Could you copy exactly the lines below from the one with "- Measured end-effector" to the one with "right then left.", inclusive, leaving out any pictures?

*** Block opens ***

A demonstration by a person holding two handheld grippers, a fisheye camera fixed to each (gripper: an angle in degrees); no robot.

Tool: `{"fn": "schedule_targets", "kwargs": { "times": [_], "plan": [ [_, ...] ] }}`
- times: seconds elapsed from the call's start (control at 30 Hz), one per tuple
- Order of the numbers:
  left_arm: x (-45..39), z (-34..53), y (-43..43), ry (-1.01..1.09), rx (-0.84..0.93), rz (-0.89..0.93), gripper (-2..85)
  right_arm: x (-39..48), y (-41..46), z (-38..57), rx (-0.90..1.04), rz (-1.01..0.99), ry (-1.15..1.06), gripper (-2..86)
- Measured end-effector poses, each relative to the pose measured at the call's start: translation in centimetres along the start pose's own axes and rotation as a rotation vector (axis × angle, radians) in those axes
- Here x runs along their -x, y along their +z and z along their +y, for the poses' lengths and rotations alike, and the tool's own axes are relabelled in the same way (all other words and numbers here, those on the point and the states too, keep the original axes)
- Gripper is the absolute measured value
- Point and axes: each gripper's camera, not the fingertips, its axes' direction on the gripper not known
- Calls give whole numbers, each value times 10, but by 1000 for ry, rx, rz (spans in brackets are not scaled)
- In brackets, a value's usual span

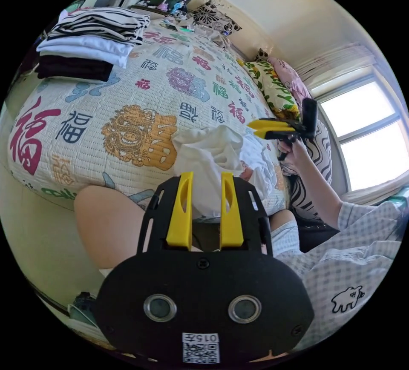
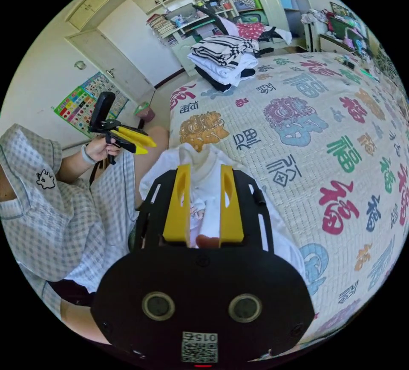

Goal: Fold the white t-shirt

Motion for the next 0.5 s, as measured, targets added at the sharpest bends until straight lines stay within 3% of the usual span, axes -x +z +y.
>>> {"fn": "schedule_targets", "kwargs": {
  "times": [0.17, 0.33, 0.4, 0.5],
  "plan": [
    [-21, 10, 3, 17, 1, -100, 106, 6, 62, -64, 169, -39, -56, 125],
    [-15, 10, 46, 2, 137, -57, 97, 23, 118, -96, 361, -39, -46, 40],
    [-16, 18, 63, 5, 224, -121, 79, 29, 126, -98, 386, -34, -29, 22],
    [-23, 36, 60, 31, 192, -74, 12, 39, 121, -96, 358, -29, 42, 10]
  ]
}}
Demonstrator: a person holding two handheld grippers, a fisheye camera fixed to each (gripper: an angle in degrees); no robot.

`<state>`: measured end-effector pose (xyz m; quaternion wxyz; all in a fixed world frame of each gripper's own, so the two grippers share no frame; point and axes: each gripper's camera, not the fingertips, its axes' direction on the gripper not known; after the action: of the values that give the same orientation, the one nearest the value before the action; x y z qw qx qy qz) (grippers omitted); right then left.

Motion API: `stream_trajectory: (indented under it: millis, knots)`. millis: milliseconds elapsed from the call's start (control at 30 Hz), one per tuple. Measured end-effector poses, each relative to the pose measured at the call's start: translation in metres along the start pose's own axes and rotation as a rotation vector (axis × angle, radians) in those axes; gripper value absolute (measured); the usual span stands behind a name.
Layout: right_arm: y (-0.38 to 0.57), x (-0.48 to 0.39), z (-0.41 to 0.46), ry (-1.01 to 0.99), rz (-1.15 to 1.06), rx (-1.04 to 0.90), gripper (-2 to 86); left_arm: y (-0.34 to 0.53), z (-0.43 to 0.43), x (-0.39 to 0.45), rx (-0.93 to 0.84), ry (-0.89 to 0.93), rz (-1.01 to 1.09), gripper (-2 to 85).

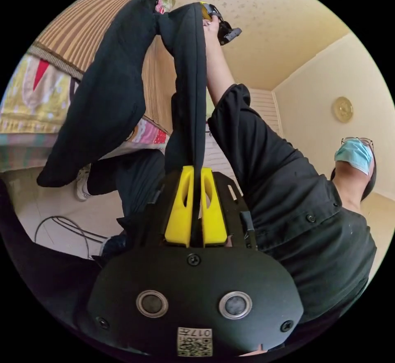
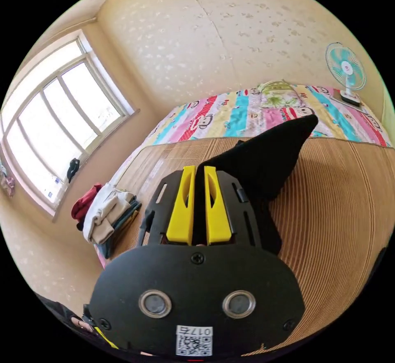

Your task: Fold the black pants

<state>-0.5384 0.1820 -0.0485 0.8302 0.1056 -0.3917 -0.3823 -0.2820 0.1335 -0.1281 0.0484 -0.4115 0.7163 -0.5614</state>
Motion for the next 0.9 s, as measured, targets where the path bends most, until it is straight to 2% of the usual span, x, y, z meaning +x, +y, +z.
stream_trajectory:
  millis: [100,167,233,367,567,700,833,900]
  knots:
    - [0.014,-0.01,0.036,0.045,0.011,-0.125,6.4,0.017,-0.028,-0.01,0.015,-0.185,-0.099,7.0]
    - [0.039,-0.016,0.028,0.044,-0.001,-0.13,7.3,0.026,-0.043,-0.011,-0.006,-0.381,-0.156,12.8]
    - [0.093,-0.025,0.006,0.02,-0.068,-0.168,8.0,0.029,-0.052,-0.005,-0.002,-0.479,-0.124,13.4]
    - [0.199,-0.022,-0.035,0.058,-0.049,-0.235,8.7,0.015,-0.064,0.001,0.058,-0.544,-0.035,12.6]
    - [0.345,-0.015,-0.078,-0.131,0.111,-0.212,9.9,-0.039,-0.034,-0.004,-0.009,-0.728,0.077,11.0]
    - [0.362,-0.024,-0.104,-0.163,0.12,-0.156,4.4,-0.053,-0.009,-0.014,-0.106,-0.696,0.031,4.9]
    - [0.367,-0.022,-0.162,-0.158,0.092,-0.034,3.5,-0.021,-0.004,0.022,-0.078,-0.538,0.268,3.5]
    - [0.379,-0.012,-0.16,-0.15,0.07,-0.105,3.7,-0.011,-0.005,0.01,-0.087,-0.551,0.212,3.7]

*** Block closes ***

◆ EXERCISE RESULT:
- Measured end-effector poses, each relative to the pose measured at the call's start: translation in centimetres along the start pose's own axes and rotation as a rotation vector (axis × angle, radians) in those axes
- Here x runs along their -x, y along their +z and z along their +y, for the poses' lengths and rotations alike, and the tool's own axes are relabelled in the same way (all other words and numbers here, those on the point and the states too, keep the original axes)
- Gripper is the absolute measured value
- Point and axes: each gripper's camera, not the fingertips, its axes' direction on the gripper not known
- Calls give whole numbers, each value times 10, but by 1000 for ry, rx, rz (spans in brackets are not scaled)
- In brackets, a value's usual span


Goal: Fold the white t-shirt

Motion for the next 0.5 s, as measured, targets added at the sharpest bends until straight lines stay within 3% of the usual span, axes -x +z +y.
>>> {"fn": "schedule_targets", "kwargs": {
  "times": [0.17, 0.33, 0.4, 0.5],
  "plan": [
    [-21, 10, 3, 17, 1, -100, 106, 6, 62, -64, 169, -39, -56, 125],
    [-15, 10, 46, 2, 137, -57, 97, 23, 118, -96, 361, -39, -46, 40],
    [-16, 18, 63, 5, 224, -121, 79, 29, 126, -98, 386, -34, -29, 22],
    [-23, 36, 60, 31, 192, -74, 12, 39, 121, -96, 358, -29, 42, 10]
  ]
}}
Demonstrator: a person holding two handheld grippers, a fisheye camera fixed to each (gripper: an angle in degrees); no robot.

`<state>`: measured end-effector pose (xyz m; quaternion wxyz; all in a fixed world frame of each gripper's own, so the two grippers share no frame; point and axes: each gripper's camera, not the fingertips, its axes' direction on the gripper not known; after the action: of the values that give the same orientation, the one nearest the value before the action; x y z qw qx qy qz) (grippers omitted); right then left.

The exercise requires no more work.